The cowboy and I approached her up a winding cobblestone walkway. She did not turn her head, but stared resolutely into the distance, over the flower beds, the groves of palm trees, the gentle slope of sand and dry grass down to the roiling blue and white foam breakers, out to sea. We stopped in front of her, our feet coming to rest on the echoey stone walkway. She turned as if she had known we were there, stood up, and shook my hand. Her grip surprised me. “You’re the girl,” she said. The first surprise of many; her voice was a southern drawl.
“Eliza,” I said.
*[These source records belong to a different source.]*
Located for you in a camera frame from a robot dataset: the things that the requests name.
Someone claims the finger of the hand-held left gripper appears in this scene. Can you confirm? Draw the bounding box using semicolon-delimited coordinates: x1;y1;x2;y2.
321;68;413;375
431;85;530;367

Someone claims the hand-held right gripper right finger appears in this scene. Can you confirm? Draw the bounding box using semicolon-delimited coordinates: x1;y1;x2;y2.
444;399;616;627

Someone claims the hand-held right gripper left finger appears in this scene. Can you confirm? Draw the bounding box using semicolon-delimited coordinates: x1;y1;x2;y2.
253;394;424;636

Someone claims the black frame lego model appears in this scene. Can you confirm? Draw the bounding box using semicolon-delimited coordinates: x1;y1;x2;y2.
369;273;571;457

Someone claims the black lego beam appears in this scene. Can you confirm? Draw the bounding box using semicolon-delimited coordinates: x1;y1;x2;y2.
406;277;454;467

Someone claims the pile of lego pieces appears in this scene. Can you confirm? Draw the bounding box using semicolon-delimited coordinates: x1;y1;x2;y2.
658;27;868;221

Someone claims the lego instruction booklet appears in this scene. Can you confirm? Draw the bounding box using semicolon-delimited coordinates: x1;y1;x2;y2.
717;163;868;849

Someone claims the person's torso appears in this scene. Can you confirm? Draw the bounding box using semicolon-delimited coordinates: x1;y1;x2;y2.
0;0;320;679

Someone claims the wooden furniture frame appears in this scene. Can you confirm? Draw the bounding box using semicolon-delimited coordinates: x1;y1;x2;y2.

She asked my last name and I told her.
“Tamara Menser.” She let my hand go. “Like anything to drink?”
I shook my head and sat down next to the lady, fingering the armrests. When Tamara had sat down carefully, much slower than when she got up, she eased herself back into the cushions.
“I read your book.”
“Thanks.”
“Based on a true story, really?”
“As much as an autobiography can be.”
“Meaning?”
I shrugged.
“No tell me. I want to know.
“Okay. The marketing team says it’s based on a true story in order to trick the audience into thinking of it as real. It sort of doesn’t matter if it’s based on a true story. What would that even mean?”
“Well, you talk just like in the book. And I like the way you think. The way you think about things. I like your point of view. You can help me. That’s what I think. Your book demonstrates a kind of precision and thoroughness in regards to your research.”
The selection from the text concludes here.